1.     On being a billionaire, “I fear my financial status has been greatly exaggerated. I do own a majority interest in Melaleuca, a company we started 26 years ago. The company has done well. Some analysts have suggested that I could sell my share of the company for a lot of money. It’s hard to know how much. The problem is I would have to sell the company before I would ever see the cash [because it’s privately owned (i.e. not on the stock market), it’s difficult to assess its true worth]. I’m not selling, so I will never be cash-rich. But that was never the intent.”

2.     About his political preferences, “I don’t consider myself either a Republican or Democrat. I’m quite conservative on most social and economic issues. And I’m pretty liberal on most environmental issues.”

3.     As to the company he founded, “Contrary to those who do not know us, our business model is nothing like Amway or Herbalife. I challenge anyone to find any similarity whatsoever. There is no investment of any kind unless you want to call a $29 membership fee an ‘investment.’ And anyone can get a refund on that by just asking.”

4.     To clarify his view of gays, “Our company has thousands of gay customers, independent marketing executives, and employees. I believe they feel welcome and valued. I believe that people deserve freedom, respect, and privacy in their own lives.

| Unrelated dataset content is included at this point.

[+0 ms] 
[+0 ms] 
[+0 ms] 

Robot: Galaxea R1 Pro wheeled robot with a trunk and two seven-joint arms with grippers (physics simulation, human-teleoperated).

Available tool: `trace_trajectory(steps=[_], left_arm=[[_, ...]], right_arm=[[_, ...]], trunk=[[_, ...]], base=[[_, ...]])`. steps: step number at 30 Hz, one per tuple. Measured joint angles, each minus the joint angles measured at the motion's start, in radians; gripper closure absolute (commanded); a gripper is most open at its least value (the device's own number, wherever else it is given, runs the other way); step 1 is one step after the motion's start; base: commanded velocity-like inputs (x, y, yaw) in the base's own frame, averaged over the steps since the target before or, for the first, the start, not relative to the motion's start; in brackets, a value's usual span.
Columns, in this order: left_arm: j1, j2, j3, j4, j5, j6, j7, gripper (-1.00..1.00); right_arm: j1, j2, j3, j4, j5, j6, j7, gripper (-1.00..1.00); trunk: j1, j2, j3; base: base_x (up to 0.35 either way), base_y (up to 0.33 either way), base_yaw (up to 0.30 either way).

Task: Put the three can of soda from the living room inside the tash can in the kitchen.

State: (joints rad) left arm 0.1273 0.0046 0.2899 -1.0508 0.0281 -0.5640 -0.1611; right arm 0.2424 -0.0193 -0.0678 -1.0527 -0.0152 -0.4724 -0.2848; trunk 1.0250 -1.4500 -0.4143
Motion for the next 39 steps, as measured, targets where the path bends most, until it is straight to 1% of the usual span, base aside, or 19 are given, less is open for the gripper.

I believe that gay people should have the same freedoms and rights as any other individual.”

Surprisingly, when Roger Plothow, the publisher of the Idaho Falls Post-Register,  a newspaper with which VanderSloot has locked horns many times in the past, learned of the vicious attacks on his nemesis, instead of taking advantage of VanderSloot’s dilemma, editorialized, “Frank and I have gone the rounds in the past and may do so again in the future. One of the things I’ve learned from that is that he’s not the ogre some have made him out to be. I disagree with his politics nearly 100 percent. But, unlike others with whom the Post Register has had run-ins, he’s been willing to listen, engage, and even sometimes change his mind. He’s also sometimes stuck to positions that I continue to believe were wrong. I don’t know anyone about whom the same couldn’t be said.”

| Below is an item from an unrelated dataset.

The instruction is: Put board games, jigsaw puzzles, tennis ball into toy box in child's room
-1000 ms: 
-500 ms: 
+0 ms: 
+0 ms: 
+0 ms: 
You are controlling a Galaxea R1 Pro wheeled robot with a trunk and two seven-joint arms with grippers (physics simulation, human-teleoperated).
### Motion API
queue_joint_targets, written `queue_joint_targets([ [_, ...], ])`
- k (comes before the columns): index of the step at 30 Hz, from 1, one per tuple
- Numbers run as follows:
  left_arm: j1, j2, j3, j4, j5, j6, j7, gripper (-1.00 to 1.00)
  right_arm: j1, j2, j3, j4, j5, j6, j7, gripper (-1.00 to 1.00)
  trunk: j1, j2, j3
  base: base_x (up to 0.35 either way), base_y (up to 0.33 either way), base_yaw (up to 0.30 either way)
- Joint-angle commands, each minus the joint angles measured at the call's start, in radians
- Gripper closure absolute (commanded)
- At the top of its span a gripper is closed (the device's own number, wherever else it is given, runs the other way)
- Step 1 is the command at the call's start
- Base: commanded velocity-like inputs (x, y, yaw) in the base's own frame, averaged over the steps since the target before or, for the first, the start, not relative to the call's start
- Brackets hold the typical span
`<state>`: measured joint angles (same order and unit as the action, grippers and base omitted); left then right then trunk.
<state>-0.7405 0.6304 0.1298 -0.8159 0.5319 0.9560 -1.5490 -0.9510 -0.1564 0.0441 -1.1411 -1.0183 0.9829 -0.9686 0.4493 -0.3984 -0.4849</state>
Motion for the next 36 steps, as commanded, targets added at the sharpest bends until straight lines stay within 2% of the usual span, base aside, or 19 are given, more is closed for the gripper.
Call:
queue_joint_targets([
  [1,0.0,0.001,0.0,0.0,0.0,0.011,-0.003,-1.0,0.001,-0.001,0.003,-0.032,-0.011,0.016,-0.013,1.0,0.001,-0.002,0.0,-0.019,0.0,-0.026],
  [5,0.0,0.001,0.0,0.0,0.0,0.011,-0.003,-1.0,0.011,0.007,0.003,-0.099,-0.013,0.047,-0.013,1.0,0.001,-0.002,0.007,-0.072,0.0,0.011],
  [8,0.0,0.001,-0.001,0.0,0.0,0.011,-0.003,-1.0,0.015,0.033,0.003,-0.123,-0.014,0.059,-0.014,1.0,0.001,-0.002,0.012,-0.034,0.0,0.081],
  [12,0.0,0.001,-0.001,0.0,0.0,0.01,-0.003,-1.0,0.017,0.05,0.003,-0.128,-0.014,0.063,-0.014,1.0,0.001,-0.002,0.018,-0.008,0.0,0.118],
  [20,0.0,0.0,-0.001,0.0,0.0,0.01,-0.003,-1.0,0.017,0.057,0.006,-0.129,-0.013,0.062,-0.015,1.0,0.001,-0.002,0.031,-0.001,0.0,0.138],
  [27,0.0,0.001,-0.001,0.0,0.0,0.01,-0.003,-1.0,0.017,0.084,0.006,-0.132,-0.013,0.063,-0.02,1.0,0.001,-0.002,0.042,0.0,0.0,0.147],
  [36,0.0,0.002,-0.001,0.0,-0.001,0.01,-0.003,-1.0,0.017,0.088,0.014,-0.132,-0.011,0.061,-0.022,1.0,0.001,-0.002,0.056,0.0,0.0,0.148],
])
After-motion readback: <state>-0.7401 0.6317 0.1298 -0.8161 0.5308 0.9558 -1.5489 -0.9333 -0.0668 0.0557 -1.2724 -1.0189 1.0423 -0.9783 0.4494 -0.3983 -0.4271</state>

And a defense was mounted by Kim Strassel of the Wall Street Journal, who pointed out how underhanded the tactics employed by “KeepingGOPHonest.com” really are: “Liberal bloggers and media have since dug into his past, dredging up long-ago Idaho controversies that touched on gay issues. His detractors have spiraled these into accusations that Mr. VanderSloot is a ‘gay bashing thug.’ He’s become a national political focus of attention, aided by the likes of partisan “Salon” blogger Glenn Greenwald and MSNBC host Rachel Maddow. Bloggers have harassed his children, visiting their social media accounts and asking for interviews and information.

“… President Obama, in the wake of the Gabby Giffords shooting, gave a national address calling for ‘civility’ in politics. Yet rather than condemn those demeaning his opponent’s donors, Mr. Obama—the nation’s most powerful man—instead publicly named individuals, egging on the attacks. What has followed is the slimy trolling into a citizen’s private life.

“If details about Mr. VanderSloot’s life become public, and if this hurts his business or those who work for him, Mr. Obama will bear responsibility. This is what happens when the president makes a list.”

While VanderSloot initially lost 100 emotional  and ignorant clients, his response eclipsed that number in more new clients. The same happened to Rush Limbaugh after his being pilloried in a vivid example of the mainstream media’s ghastly double standard when it come to those of us on the right. Thus, perhaps your business will improve if you donate large sums to Romney. Short-term pain leads to long-term gain, and the apparent backfiring of Obama’s scorched earth campaign.